**What is required**
Please restate, word for word, the lines below that begin at the one with "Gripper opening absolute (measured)" and end at the one with "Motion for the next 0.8". Leave out all other lines.
[[ Extracted records, beginning ]]
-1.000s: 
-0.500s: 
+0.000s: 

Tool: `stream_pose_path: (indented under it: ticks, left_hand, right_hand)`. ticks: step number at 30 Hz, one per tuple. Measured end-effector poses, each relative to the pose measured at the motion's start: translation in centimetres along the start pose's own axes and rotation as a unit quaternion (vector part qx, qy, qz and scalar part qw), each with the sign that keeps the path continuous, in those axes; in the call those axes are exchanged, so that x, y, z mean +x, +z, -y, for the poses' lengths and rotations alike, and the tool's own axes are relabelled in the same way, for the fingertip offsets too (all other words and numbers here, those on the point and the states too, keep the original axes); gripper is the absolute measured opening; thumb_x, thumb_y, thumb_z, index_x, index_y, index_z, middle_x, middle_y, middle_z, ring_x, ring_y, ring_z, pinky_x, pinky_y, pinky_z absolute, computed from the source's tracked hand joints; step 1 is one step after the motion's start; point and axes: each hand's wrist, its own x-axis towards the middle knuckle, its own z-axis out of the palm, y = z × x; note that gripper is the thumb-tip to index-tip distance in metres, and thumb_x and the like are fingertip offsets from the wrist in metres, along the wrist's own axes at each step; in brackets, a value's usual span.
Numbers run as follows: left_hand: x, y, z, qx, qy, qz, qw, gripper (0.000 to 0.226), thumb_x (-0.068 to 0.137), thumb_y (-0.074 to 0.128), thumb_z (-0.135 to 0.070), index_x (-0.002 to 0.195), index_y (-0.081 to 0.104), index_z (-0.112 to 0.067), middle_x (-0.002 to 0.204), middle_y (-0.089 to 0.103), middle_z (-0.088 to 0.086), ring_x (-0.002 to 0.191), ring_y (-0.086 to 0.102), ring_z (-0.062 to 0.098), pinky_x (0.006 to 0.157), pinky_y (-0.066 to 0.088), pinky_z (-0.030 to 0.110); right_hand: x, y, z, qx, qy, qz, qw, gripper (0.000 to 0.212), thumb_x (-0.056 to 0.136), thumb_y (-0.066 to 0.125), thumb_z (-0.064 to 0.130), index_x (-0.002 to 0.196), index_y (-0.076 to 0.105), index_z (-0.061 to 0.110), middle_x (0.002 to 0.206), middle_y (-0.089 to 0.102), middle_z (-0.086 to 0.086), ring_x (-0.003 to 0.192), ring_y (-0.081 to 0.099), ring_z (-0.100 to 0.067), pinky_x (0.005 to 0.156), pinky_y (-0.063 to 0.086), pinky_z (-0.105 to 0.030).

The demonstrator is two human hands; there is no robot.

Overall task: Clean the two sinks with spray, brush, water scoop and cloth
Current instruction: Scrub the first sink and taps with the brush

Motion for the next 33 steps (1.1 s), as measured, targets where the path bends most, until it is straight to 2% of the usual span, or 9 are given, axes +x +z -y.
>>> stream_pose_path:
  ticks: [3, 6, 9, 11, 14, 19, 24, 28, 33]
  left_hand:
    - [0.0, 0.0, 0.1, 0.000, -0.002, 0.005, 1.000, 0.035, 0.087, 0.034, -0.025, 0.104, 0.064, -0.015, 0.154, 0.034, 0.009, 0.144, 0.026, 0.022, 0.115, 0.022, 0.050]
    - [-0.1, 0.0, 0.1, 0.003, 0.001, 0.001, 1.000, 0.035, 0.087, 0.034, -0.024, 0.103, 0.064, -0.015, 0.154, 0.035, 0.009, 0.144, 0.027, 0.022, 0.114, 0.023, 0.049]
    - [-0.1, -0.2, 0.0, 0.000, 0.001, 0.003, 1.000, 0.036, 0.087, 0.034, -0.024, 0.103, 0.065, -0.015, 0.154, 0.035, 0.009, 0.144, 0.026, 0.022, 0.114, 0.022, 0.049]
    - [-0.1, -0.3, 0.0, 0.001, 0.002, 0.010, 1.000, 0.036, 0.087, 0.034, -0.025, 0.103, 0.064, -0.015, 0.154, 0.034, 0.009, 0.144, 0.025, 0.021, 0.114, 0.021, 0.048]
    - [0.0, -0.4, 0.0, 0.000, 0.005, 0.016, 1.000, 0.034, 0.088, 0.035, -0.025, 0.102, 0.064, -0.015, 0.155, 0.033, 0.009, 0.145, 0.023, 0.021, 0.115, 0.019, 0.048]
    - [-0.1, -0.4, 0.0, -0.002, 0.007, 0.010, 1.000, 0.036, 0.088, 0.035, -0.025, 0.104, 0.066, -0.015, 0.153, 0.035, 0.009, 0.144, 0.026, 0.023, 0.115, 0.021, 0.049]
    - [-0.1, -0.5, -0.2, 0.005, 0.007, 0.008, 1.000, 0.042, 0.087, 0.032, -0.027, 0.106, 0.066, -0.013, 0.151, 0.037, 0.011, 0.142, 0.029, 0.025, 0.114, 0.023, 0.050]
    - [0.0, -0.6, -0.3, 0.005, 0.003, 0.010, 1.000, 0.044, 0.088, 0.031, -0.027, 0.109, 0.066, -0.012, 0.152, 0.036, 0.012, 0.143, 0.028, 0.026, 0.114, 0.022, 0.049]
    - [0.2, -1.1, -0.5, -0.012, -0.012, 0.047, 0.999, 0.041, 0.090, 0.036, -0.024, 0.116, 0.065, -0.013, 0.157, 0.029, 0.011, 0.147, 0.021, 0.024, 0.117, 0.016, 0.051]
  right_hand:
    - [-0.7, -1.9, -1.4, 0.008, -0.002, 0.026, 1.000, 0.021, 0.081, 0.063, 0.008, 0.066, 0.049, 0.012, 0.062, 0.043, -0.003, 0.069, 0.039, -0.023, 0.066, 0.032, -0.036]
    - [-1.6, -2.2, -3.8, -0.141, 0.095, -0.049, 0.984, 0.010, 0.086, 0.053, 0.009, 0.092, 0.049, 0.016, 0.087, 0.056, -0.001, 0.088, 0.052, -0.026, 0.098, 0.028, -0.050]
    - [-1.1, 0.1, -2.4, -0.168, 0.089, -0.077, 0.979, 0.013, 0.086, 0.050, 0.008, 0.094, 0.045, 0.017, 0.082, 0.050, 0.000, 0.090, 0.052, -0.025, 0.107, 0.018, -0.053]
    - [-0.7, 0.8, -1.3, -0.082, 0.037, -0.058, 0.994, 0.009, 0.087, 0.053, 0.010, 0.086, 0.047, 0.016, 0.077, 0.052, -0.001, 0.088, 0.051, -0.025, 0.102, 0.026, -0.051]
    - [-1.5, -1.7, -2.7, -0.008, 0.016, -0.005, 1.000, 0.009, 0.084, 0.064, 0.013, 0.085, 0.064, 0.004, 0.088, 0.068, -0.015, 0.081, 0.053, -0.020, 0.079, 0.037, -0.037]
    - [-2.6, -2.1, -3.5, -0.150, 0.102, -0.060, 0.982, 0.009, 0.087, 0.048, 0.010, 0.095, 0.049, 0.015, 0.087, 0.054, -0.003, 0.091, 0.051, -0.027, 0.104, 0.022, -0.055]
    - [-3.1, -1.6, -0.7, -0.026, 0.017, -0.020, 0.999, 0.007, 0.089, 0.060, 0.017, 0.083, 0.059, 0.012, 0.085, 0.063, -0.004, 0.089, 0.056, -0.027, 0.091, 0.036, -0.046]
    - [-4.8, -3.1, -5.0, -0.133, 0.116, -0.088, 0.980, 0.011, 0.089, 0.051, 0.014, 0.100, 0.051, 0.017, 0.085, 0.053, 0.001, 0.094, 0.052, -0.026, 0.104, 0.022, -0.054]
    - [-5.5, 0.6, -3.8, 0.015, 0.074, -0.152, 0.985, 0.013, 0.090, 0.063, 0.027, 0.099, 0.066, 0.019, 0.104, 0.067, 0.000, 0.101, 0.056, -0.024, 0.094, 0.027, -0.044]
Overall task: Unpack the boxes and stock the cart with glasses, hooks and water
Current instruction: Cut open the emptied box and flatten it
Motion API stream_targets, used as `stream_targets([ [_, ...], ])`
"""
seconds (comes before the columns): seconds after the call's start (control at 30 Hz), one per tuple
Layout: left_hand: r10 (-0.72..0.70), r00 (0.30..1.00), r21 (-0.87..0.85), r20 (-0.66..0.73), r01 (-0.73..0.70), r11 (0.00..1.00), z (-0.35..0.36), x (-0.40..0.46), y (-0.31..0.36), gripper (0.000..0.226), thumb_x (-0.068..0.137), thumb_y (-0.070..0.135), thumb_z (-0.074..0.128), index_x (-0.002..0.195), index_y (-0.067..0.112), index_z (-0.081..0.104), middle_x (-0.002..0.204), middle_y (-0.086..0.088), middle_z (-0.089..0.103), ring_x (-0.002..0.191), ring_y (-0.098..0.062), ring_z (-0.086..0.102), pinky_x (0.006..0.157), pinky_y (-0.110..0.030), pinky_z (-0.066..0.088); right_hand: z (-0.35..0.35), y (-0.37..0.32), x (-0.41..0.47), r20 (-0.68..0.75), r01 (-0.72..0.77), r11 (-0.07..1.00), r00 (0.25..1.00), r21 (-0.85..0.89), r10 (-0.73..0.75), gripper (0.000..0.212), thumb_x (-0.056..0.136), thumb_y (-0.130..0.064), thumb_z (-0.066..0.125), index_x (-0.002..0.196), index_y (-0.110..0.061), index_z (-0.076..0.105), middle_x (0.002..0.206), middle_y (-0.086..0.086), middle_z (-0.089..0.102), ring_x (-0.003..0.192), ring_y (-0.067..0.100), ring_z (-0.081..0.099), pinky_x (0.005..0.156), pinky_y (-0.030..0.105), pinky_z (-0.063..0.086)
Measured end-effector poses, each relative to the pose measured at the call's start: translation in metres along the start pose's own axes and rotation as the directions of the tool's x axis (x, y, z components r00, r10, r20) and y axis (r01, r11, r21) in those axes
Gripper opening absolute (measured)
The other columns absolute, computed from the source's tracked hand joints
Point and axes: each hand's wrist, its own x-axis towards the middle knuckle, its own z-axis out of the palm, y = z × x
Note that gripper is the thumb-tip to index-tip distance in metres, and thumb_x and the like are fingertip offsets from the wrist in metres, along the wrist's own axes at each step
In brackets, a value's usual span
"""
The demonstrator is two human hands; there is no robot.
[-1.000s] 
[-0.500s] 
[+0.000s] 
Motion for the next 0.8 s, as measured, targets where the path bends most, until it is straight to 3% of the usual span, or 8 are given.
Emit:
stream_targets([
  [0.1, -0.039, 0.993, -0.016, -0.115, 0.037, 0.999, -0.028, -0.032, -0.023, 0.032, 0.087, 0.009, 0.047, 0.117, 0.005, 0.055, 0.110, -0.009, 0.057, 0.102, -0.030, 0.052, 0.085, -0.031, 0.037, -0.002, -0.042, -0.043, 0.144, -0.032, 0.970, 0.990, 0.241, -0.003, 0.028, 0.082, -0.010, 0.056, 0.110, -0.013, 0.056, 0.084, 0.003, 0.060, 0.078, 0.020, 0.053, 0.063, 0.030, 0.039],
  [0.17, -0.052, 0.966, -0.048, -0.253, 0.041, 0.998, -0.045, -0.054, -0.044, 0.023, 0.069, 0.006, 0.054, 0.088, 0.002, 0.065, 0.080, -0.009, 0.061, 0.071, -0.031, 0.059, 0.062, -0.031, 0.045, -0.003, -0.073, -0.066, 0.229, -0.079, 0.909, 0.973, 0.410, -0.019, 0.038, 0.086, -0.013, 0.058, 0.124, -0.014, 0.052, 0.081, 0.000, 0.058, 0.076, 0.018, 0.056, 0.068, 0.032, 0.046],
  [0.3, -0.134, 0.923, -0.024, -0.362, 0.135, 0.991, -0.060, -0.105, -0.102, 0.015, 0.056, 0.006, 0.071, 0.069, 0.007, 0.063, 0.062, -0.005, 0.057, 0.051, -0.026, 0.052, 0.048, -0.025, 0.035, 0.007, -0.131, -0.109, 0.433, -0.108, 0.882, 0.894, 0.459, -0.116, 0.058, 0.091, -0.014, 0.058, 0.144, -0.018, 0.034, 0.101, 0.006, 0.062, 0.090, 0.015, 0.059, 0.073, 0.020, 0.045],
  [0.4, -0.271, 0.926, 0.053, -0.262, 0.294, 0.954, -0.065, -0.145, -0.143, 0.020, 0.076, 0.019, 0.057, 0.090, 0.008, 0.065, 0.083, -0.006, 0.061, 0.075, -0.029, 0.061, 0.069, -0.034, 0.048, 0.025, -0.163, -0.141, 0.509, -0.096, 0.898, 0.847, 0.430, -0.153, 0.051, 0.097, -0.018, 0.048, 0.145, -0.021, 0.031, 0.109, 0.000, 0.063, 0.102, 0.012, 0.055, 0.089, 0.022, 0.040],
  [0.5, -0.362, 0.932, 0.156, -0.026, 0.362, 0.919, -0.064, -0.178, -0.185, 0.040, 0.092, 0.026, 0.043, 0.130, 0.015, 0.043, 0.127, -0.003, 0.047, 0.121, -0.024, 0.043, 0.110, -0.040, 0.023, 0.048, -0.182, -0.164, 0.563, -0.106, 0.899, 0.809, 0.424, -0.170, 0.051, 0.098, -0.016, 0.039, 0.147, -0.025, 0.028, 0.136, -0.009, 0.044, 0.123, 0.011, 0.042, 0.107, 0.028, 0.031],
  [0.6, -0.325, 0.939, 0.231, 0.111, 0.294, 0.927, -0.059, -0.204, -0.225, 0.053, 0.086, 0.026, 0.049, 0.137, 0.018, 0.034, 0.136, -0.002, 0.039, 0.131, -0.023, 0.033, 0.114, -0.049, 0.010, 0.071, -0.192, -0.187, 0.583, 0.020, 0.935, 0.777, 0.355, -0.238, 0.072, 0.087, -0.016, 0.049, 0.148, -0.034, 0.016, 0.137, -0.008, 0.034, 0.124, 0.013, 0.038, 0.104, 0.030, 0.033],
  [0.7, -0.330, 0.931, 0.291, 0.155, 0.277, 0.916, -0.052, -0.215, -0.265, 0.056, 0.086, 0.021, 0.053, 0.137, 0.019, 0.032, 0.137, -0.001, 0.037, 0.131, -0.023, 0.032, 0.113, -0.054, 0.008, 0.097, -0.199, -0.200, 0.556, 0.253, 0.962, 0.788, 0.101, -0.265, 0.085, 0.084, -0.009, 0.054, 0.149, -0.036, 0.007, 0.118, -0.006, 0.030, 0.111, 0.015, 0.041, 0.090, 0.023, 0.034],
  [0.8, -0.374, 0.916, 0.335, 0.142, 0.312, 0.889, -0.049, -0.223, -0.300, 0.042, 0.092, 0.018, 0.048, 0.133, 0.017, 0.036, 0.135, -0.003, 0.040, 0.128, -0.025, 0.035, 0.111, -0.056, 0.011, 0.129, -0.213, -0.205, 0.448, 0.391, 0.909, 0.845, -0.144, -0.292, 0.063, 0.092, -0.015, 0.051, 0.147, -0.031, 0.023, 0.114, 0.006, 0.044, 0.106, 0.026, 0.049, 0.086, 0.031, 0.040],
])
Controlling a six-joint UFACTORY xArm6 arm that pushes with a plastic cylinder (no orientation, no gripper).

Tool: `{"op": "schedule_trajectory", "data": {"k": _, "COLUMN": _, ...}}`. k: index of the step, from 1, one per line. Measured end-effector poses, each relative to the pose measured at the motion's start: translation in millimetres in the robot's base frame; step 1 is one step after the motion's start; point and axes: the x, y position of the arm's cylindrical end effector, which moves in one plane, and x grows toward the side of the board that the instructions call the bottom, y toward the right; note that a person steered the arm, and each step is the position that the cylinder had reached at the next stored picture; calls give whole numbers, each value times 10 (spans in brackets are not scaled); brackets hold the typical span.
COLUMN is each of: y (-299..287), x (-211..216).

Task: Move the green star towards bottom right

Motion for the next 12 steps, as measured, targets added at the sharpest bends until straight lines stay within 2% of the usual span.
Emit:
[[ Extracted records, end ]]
**Solution to this task**
Gripper opening absolute (measured)
The other columns absolute, computed from the source's tracked hand joints
Point and axes: each hand's wrist, its own x-axis towards the middle knuckle, its own z-axis out of the palm, y = z × x
Note that gripper is the thumb-tip to index-tip distance in metres, and thumb_x and the like are fingertip offsets from the wrist in metres, along the wrist's own axes at each step
In brackets, a value's usual span
"""
The demonstrator is two human hands; there is no robot.
[-1.000s] 
[-0.500s] 
[+0.000s] 
Motion for the next 0.8 s, as measured, targets where the path bends most, until it is straight to 3% of the usual span, or 8 are given.

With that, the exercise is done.